WHAT IS REQUIRED>
Reproduce all entries below verbatim. Skip the pictures.

EXERCISE INPUT>
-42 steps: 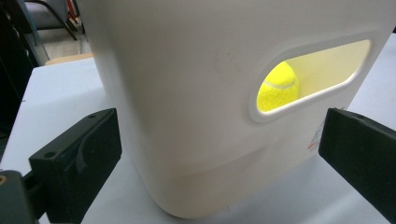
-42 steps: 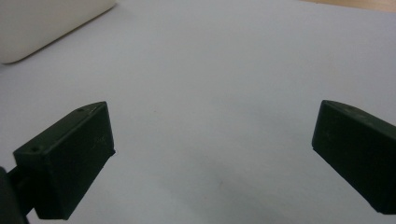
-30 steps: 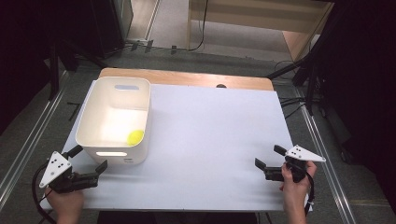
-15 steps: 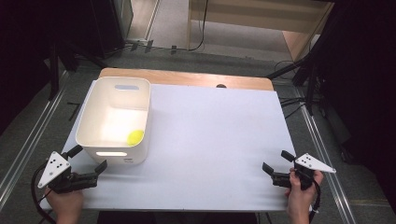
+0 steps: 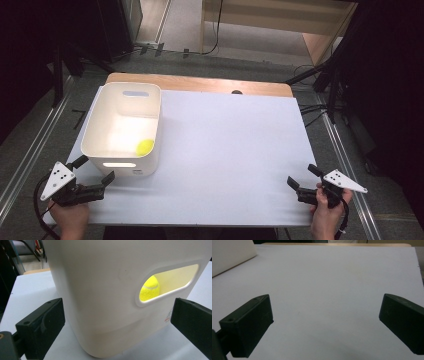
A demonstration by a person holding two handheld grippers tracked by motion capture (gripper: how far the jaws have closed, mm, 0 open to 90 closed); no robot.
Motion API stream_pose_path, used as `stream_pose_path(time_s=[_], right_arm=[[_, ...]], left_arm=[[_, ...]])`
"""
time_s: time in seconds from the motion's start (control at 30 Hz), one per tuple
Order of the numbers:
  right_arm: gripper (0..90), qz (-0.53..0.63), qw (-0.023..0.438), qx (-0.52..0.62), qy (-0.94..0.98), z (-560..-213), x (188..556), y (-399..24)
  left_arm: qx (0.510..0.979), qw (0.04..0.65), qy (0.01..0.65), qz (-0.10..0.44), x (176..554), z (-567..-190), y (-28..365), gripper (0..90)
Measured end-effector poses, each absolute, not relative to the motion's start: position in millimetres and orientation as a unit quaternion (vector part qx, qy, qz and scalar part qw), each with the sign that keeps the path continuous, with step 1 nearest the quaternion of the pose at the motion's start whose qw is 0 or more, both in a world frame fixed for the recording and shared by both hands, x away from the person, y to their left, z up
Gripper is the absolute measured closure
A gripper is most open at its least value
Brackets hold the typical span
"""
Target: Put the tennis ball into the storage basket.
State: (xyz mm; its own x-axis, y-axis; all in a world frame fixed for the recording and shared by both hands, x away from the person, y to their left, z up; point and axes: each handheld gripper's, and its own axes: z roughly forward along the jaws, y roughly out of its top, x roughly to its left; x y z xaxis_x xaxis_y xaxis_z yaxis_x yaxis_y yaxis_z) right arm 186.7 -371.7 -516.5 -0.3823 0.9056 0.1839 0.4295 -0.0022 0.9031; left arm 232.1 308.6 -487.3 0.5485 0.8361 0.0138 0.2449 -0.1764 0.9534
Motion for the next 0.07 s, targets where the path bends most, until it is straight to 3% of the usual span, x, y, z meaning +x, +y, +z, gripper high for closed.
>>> stream_pose_path(time_s=[0.07], right_arm=[[0.0,0.488,0.238,0.510,0.667,-519.9,188.2,-376.0]], left_arm=[[0.712,0.516,0.380,0.285,232.4,-487.3,308.2,0.0]])
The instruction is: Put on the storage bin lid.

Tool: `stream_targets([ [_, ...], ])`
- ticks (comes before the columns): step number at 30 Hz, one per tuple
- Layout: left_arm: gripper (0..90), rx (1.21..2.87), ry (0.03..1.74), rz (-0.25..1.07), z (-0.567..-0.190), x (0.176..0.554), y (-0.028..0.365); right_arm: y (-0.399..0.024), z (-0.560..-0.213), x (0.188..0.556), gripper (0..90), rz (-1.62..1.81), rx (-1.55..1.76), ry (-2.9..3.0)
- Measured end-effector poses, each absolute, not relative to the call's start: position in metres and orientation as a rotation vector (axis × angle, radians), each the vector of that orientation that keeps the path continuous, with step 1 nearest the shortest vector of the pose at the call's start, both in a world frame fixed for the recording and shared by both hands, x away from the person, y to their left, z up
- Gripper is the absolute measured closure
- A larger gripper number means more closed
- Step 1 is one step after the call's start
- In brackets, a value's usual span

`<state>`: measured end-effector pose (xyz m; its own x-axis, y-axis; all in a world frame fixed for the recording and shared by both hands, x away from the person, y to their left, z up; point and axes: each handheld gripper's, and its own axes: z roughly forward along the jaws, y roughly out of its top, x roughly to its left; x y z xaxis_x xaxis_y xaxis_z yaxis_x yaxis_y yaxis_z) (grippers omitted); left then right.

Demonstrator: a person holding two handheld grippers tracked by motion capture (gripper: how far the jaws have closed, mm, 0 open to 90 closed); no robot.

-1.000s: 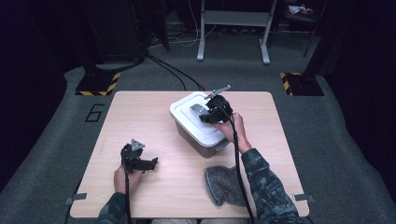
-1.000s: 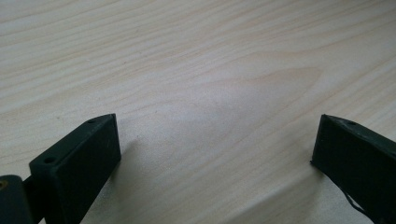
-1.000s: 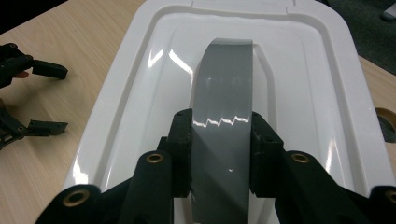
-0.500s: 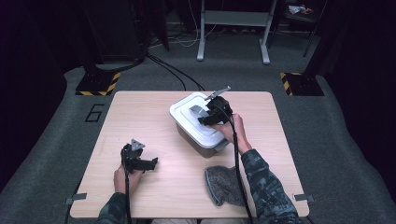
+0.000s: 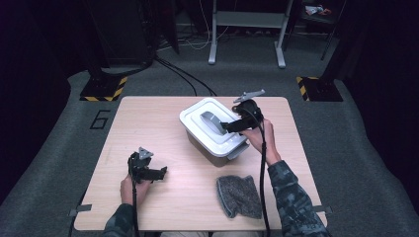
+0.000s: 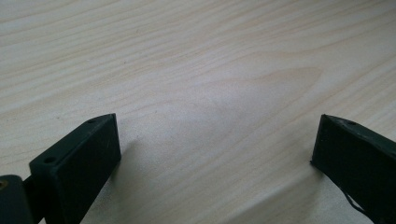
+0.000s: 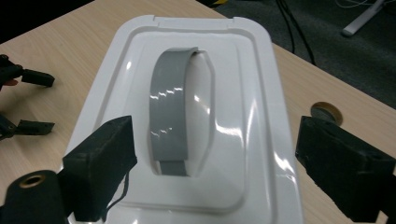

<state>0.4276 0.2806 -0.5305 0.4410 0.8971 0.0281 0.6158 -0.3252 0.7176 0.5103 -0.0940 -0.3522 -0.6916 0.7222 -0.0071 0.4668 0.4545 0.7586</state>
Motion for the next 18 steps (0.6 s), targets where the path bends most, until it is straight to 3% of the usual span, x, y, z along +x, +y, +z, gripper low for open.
stream_targets([
  [9,0.7,2.068,1.263,0.565,-0.530,0.428,0.281,-0.138,-0.350,0.491,5.3,1.067,1.086,2.290],
  [18,0.7,2.068,1.262,0.566,-0.530,0.428,0.281,-0.179,-0.375,0.474,4.8,1.013,1.168,2.222],
])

SOLUTION TO THIS PROBLEM>
-42 steps: 
-42 steps: 
-30 steps: 
-15 steps: 
+0 steps: 
A demonstration by a person holding two handheld grippers tracked by motion capture (gripper: how far the jaws have closed, mm, 0 open to 90 closed); no robot.
Motion API stream_pose_path, used as `stream_pose_path(time_s=[_], right_arm=[[_, ...]], left_arm=[[_, ...]])`
"""
time_s: time in seconds from the motion's start (control at 30 Hz), one per tuple
Order of the numbers:
  right_arm: gripper (0..90), qz (-0.53..0.63), qw (-0.023..0.438), qx (-0.52..0.62), qy (-0.94..0.98), z (-560..-213), x (188..556), y (-399..24)
  left_arm: qx (0.510..0.979), qw (0.04..0.65), qy (0.01..0.65), qz (-0.10..0.44), x (176..554), z (-567..-190), y (-28..365), gripper (0..90)
Measured end-effector poses, each absolute, not relative to the motion's start: position in millimetres and orientation as a unit quaternion (vector part qx, qy, qz and scalar part qw), each with the sign that keeps the path continuous, with step 1 nearest the quaternion of the pose at the motion's start whose qw is 0 or more, both in a world frame fixed for the recording and shared by both hands, x away from the person, y to their left, z up
Gripper is the absolute measured closure
A gripper is most open at its least value
Brackets hold the typical span
"""
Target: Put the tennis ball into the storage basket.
State: (xyz mm; its own x-axis, y-axis; all in a world frame fixed for the recording and shared by both hands, x away from the person, y to their left, z up; point and axes: each handheld gripper's, and its own axes: z roughly forward along the jaws, y roughly out of its top, x roughly to its left; x y z xaxis_x xaxis_y xaxis_z yaxis_x yaxis_y yaxis_z) right arm 186.7 -371.7 -516.5 -0.3823 0.9056 0.1839 0.4295 -0.0022 0.9031; left arm 232.1 308.6 -487.3 0.5485 0.8361 0.0138 0.2449 -0.1764 0.9534
Motion for the next 0.07 s, targets where the path bends most, until it is straight to 3% of the usual span, x, y, z meaning +x, +y, +z, gripper high for closed.
>>> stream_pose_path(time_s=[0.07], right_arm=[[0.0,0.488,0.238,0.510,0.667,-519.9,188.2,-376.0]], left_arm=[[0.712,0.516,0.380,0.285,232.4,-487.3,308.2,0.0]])
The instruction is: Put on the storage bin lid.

Tool: `stream_targets([ [_, ...], ])`
- ticks (comes before the columns): step number at 30 Hz, one per tuple
- Layout: left_arm: gripper (0..90), rx (1.21..2.87), ry (0.03..1.74), rz (-0.25..1.07), z (-0.567..-0.190), x (0.176..0.554), y (-0.028..0.365); right_arm: y (-0.399..0.024), z (-0.560..-0.213), x (0.188..0.556), gripper (0..90), rz (-1.62..1.81), rx (-1.55..1.76), ry (-2.9..3.0)
- Measured end-effector poses, each absolute, not relative to the call's start: position in metres and orientation as a rotation vector (axis × angle, radians), each the vector of that orientation that keeps the path continuous, with step 1 nearest the shortest vector of the pose at the call's start, both in a world frame fixed for the recording and shared by both hands, x away from the person, y to their left, z up
- Gripper is the absolute measured closure
- A larger gripper number means more closed
- Step 1 is one step after the call's start
- In brackets, a value's usual span

`<state>`: measured end-effector pose (xyz m; its own x-axis, y-axis; all in a world frame fixed for the recording and shared by both hands, x away from the person, y to their left, z up; point and axes: each handheld gripper's, and its own axes: z roughly forward along the jaws, y roughly out of its top, x roughly to its left; x y z xaxis_x xaxis_y xaxis_z yaxis_x yaxis_y yaxis_z) (grippers omitted); left then right.

Demonstrator: a person holding two handheld grippers tracked by motion capture (gripper: how far the jaws have closed, mm, 0 open to 90 closed); no robot.

-1.000s: 
-1.000s: 
-1.000s: 
-0.500s: 
+0.000s: 
+0.000s: 
+0.000s: 

<state>0.4276 0.2806 -0.5305 0.4410 0.8971 0.0281 0.6158 -0.3252 0.7176 0.5103 -0.0940 -0.3522 -0.6916 0.7222 -0.0071 0.4668 0.4545 0.7586</state>
Motion for the next 18 steps (0.6 s), targets where the path bends most, until it is straight to 3% of the usual span, x, y, z along +x, +y, +z, gripper low for open.
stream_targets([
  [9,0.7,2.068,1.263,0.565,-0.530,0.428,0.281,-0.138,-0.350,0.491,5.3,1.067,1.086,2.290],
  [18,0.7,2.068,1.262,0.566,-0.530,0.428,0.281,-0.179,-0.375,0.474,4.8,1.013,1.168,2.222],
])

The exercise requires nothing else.